PDZ Domains across the microbial world: Molecular Link to the Proteases, Stress Response and Protein Synthesis

Abstract

The PSD-95/Dlg-A/ZO-1 (PDZ) domain is highly expanded, diversified and well distributed across the metazoa where it assembles diverse signalling components by virtue of interactions with other proteins in a sequence-specific manner. In contrast, in the microbial world they are reported to be involved in protein quality control during stress response. The distribution, functions, and origins of PDZ domain-containing proteins in the prokaryotic organisms remain largely unexplored.

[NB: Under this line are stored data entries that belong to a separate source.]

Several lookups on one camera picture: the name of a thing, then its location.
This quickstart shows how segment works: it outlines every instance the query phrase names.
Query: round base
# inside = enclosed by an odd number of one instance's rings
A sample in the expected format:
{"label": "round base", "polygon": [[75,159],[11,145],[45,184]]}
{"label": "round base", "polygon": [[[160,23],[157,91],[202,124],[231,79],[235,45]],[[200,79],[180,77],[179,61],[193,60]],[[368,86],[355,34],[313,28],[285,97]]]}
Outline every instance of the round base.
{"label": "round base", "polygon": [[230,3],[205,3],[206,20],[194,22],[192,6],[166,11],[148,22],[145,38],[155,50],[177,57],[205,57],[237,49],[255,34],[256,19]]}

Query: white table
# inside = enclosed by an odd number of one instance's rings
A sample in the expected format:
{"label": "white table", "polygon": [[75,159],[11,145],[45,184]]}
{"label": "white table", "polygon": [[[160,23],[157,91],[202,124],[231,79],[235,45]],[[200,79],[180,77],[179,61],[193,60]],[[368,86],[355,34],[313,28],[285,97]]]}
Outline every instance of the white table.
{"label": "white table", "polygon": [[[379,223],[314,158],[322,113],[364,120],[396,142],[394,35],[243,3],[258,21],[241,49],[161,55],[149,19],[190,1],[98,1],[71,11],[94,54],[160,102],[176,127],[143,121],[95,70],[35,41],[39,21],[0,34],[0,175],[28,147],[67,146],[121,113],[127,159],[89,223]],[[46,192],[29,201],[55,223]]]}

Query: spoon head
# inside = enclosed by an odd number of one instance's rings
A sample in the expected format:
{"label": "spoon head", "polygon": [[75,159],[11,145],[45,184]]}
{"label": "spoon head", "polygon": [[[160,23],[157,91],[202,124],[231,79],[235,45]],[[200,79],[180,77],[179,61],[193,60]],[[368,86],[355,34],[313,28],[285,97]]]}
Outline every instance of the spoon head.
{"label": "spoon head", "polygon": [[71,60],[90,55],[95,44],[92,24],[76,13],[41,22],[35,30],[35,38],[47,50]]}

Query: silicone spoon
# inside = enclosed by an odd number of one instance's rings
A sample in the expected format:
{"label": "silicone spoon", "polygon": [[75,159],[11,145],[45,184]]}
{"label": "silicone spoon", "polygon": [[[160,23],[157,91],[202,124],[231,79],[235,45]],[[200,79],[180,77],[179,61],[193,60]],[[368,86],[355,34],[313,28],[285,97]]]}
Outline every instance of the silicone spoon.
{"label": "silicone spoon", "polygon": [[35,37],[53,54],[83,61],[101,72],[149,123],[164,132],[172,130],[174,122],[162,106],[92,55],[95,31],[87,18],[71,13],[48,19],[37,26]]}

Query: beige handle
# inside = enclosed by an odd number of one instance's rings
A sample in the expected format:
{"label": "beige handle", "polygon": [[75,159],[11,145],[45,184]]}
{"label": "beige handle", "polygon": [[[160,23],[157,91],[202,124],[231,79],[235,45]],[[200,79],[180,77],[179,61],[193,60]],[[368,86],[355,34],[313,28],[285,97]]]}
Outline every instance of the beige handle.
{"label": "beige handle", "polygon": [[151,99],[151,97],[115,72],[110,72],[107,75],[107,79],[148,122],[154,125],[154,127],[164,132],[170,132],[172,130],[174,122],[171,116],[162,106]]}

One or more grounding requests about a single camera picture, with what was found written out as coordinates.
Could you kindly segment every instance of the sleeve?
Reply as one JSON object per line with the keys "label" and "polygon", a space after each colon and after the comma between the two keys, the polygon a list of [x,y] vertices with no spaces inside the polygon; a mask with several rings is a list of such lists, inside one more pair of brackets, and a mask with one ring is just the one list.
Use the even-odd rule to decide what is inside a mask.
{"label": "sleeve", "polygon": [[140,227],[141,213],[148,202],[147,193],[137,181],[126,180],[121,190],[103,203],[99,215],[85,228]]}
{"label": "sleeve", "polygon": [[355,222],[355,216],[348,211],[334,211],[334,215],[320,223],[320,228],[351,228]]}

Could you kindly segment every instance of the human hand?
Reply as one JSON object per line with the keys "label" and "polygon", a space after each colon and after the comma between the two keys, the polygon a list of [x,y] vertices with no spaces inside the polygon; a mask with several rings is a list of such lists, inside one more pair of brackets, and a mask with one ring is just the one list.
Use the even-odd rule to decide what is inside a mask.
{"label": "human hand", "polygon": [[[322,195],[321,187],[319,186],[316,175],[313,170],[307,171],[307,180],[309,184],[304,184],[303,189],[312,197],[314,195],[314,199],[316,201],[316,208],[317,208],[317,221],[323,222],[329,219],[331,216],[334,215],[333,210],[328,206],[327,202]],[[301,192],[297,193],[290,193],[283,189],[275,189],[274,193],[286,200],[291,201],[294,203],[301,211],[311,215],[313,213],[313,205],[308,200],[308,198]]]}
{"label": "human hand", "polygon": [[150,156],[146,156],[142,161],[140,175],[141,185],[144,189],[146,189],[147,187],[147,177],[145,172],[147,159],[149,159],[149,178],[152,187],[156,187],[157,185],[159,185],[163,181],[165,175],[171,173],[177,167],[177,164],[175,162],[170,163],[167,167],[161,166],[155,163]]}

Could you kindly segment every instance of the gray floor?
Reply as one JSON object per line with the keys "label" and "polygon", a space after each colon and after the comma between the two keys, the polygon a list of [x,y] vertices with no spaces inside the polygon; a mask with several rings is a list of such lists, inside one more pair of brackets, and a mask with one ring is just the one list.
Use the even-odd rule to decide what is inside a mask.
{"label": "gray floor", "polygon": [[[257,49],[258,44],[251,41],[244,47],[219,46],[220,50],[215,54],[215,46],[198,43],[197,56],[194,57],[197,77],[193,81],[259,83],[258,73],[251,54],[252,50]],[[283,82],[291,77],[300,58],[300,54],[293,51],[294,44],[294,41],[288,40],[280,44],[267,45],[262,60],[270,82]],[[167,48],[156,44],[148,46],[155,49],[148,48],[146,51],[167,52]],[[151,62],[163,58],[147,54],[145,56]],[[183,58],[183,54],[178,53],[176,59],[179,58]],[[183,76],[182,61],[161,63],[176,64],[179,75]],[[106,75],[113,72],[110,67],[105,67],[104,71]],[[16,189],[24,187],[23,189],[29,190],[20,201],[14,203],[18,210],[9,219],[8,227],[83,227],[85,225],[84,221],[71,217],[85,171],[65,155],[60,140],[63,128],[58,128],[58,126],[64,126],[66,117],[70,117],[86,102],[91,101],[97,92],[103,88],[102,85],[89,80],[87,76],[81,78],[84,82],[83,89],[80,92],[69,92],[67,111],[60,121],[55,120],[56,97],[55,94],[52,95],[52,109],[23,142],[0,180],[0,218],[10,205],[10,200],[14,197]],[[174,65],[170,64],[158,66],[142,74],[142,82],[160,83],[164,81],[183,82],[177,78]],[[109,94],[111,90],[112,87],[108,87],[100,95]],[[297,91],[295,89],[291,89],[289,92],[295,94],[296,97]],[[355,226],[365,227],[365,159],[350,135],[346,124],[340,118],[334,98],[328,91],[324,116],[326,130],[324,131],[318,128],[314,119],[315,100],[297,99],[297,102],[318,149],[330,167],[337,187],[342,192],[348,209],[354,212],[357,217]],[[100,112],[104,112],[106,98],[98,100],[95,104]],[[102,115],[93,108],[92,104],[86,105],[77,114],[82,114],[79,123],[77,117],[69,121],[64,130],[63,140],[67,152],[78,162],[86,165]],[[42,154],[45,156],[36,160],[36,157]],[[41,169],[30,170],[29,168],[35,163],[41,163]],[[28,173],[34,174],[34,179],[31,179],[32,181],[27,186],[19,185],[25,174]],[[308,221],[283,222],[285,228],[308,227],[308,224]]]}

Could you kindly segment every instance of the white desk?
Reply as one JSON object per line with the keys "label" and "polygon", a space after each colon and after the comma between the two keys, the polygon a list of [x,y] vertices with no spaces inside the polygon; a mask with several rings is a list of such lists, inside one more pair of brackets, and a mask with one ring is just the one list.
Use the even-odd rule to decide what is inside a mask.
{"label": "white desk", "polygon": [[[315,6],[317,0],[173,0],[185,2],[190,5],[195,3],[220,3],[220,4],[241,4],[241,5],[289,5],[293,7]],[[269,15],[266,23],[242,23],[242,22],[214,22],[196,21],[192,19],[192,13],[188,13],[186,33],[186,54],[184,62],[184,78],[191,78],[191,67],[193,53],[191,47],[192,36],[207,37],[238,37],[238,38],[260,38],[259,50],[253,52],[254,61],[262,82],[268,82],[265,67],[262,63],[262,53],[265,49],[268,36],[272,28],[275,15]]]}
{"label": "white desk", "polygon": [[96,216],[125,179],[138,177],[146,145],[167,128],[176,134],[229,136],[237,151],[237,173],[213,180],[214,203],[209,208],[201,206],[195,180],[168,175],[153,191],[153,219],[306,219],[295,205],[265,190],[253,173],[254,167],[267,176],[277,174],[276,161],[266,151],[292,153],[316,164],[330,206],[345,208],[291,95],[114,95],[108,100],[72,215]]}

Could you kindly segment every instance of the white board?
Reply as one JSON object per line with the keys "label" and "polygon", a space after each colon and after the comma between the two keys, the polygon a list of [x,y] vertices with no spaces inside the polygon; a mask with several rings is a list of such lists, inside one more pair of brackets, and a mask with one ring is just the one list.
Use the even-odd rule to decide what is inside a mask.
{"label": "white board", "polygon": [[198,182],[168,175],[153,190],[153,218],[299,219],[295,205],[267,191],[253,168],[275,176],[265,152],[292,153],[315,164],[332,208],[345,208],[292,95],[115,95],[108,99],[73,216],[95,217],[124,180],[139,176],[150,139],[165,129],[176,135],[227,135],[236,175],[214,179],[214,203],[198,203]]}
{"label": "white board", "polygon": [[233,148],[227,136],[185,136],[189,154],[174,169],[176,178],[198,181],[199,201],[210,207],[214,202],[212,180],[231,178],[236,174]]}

We analysed 7,852 PDZ domain-containing proteins in 1,474 microbial genomes in this context. PDZ domain-containing proteins from planctomycetes, myxobacteria and other eubacteria occupying terrestrial and aquatic niches are found to be in multiple copies within their genomes. Over 93% of the 7,852 PDZ-containing proteins were classified into 12 families including 6 novel families based on additional structural and functional domains present in these proteins. The higher PDZ domain encoding capacity of the investigated organisms was observed to be associated with adaptation to the ecological niche where multicellular life might have originated and flourished. Predicted subcellular localization of PDZ domain-containing proteins and their genomic context argue in favour of crucial roles in translation and membrane remodelling during stress response. Based on rigorous sequence, structure and phylogenetic analyses, we propose that the highly diverse PDZ domain of the uncharacterized Fe-S oxidoreductase superfamily, exclusively found in gladobacteria and several anaerobes and acetogens, might represent the most ancient form among all of the existing PDZ domains.